Leaving all pictures aside, copy exactly the lines from the start of the listing below through the line that contains "Outline lower yellow", and only those lines.
───── Input records ─────
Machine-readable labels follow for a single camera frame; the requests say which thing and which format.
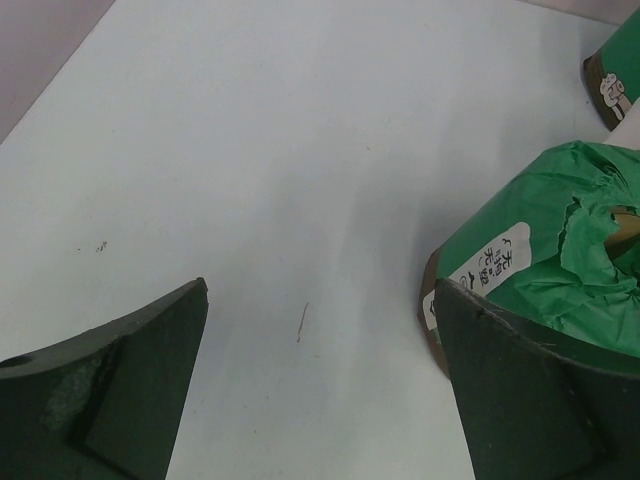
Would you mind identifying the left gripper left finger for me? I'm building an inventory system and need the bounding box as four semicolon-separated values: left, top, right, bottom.
1;278;208;479

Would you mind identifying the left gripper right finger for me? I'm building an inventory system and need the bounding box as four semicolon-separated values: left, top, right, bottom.
435;279;639;479

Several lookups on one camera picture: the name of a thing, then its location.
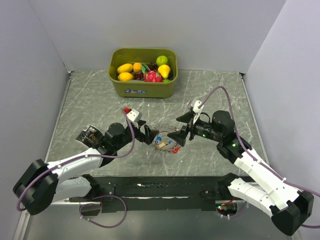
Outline yellow pear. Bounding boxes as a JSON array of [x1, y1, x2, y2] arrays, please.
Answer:
[[157, 64, 171, 79]]

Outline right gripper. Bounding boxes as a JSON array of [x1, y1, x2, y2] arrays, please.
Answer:
[[167, 110, 222, 146]]

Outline aluminium rail frame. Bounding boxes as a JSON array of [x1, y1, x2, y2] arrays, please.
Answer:
[[23, 181, 289, 208]]

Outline purple cable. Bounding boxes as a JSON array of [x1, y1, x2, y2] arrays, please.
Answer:
[[16, 108, 137, 228], [199, 85, 320, 229]]

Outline lower yellow mango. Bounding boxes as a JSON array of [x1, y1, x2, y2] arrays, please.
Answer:
[[117, 72, 134, 82]]

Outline green apple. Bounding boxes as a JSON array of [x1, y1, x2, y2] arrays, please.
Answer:
[[156, 55, 169, 67]]

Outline pink dragon fruit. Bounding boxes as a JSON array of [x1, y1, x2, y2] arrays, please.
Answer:
[[144, 70, 163, 83]]

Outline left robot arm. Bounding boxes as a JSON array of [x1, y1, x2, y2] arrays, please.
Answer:
[[12, 120, 159, 216]]

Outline upper yellow mango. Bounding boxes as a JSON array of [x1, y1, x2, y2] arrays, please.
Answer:
[[116, 63, 133, 75]]

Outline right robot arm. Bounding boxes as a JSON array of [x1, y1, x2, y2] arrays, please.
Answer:
[[167, 110, 314, 236]]

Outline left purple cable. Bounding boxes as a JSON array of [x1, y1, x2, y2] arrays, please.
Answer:
[[16, 108, 137, 228]]

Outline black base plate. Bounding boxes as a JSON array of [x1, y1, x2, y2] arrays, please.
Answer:
[[69, 176, 240, 213]]

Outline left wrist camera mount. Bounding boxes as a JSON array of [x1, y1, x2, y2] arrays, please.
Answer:
[[123, 107, 142, 128]]

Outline yellow mango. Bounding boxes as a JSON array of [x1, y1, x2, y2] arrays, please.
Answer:
[[117, 72, 134, 82], [116, 63, 133, 75]]

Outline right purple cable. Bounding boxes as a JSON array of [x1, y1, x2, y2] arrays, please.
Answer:
[[199, 85, 320, 229]]

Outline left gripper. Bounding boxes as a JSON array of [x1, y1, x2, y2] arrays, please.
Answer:
[[114, 119, 159, 151]]

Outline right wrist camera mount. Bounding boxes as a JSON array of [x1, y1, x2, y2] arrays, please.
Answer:
[[187, 99, 204, 124]]

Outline dark red grapes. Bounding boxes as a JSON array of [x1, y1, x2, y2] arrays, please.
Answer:
[[133, 72, 144, 81]]

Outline orange fruit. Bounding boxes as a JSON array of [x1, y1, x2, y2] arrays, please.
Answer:
[[132, 62, 142, 73]]

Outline olive green plastic basket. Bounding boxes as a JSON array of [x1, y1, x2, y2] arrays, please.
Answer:
[[108, 48, 178, 99]]

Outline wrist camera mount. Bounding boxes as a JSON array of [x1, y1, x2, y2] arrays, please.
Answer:
[[123, 107, 142, 128], [187, 99, 204, 124]]
─────
__Reply to the task__:
Machine-readable labels follow for a single camera frame; the requests say which thing and which format.
Would you mind identifying the left gripper left finger for me? I'm building an inventory system and need the bounding box as four semicolon-separated values: left, top, right, bottom.
1;278;208;479

Would you mind identifying the left gripper right finger for me? I'm building an inventory system and need the bounding box as four semicolon-separated values: left, top, right, bottom.
435;279;639;479

Several lookups on one camera picture: the name of a thing, then its location.
Outline yellow pear. Bounding boxes as a JSON array of [x1, y1, x2, y2] arrays, please.
Answer:
[[157, 64, 171, 79]]

Outline right gripper. Bounding boxes as a JSON array of [x1, y1, x2, y2] arrays, please.
Answer:
[[167, 110, 222, 146]]

Outline aluminium rail frame. Bounding boxes as a JSON array of [x1, y1, x2, y2] arrays, please.
Answer:
[[23, 181, 289, 208]]

Outline purple cable. Bounding boxes as a JSON array of [x1, y1, x2, y2] arrays, please.
Answer:
[[16, 108, 137, 228], [199, 85, 320, 229]]

Outline lower yellow mango. Bounding boxes as a JSON array of [x1, y1, x2, y2] arrays, please.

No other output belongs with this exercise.